* **Your objective**:
Produce an exact copy of the lines below, starting at the first and ending with the line containing "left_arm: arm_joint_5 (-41".

(Given material Opens)

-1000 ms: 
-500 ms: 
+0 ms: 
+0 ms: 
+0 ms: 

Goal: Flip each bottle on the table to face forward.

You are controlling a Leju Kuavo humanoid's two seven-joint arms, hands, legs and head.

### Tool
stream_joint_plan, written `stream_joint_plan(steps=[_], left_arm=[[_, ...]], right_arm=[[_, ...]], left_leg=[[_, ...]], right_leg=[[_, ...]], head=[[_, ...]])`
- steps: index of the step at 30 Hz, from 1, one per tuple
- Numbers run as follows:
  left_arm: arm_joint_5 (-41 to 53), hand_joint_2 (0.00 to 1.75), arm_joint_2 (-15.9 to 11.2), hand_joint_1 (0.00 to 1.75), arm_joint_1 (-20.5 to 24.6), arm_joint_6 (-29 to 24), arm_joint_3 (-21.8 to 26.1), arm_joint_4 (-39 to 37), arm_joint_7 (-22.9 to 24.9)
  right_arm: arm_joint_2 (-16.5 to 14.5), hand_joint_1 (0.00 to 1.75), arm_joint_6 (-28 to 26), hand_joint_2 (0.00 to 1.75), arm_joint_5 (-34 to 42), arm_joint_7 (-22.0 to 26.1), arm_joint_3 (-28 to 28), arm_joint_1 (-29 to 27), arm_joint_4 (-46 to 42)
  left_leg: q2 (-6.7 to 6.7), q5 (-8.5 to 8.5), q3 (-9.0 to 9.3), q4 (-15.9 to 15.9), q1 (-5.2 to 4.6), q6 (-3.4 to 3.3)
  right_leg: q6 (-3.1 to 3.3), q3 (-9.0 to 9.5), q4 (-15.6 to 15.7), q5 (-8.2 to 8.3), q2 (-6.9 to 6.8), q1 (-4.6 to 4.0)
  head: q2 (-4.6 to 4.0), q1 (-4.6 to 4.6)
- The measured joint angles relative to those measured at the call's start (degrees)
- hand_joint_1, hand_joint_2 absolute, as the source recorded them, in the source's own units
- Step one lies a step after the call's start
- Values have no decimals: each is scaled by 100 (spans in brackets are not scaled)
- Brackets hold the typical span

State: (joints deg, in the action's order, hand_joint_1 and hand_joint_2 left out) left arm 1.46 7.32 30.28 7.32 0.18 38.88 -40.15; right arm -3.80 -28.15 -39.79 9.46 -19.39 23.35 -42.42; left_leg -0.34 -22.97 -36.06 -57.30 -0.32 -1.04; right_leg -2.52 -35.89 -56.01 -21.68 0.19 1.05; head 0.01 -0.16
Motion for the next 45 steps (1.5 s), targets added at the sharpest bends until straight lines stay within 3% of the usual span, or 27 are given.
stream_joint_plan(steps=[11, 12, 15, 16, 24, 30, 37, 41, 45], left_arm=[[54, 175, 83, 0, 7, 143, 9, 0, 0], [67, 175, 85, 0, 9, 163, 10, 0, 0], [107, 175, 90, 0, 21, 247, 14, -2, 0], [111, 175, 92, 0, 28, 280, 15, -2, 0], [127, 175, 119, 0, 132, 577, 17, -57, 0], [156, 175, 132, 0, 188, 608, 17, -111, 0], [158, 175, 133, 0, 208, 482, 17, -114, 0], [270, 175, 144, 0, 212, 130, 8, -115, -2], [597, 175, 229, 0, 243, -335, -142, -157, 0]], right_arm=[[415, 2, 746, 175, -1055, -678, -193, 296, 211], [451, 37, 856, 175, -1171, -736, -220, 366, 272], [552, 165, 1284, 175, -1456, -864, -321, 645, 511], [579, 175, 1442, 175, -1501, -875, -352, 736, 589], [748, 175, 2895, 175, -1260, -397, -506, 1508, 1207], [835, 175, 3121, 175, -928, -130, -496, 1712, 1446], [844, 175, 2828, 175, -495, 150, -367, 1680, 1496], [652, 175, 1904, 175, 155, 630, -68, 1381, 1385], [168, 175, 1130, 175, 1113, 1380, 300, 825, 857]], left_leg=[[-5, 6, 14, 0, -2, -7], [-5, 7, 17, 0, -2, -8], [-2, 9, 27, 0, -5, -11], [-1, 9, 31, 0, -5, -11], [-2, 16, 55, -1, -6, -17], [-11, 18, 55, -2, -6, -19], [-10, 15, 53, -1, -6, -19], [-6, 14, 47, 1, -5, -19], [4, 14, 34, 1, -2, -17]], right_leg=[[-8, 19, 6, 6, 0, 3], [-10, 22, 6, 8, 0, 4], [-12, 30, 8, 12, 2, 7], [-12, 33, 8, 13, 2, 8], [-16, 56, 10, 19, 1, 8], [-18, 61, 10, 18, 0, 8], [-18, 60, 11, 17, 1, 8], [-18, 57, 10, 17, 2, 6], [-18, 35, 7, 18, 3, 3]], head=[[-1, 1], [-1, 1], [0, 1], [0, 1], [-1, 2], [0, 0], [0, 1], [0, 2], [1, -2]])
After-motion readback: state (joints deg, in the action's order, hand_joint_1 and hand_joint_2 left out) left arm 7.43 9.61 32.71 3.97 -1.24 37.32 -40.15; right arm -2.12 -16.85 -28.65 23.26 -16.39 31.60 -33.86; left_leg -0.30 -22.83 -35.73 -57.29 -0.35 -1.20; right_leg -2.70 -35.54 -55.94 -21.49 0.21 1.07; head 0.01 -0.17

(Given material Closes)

* **Solution for this task**:
-1000 ms: 
-500 ms: 
+0 ms: 
+0 ms: 
+0 ms: 

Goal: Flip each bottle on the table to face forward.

You are controlling a Leju Kuavo humanoid's two seven-joint arms, hands, legs and head.

### Tool
stream_joint_plan, written `stream_joint_plan(steps=[_], left_arm=[[_, ...]], right_arm=[[_, ...]], left_leg=[[_, ...]], right_leg=[[_, ...]], head=[[_, ...]])`
- steps: index of the step at 30 Hz, from 1, one per tuple
- Numbers run as follows:
  left_arm: arm_joint_5 (-41 to 53), hand_joint_2 (0.00 to 1.75), arm_joint_2 (-15.9 to 11.2), hand_joint_1 (0.00 to 1.75), arm_joint_1 (-20.5 to 24.6), arm_joint_6 (-29 to 24), arm_joint_3 (-21.8 to 26.1), arm_joint_4 (-39 to 37), arm_joint_7 (-22.9 to 24.9)

This exercise is complete.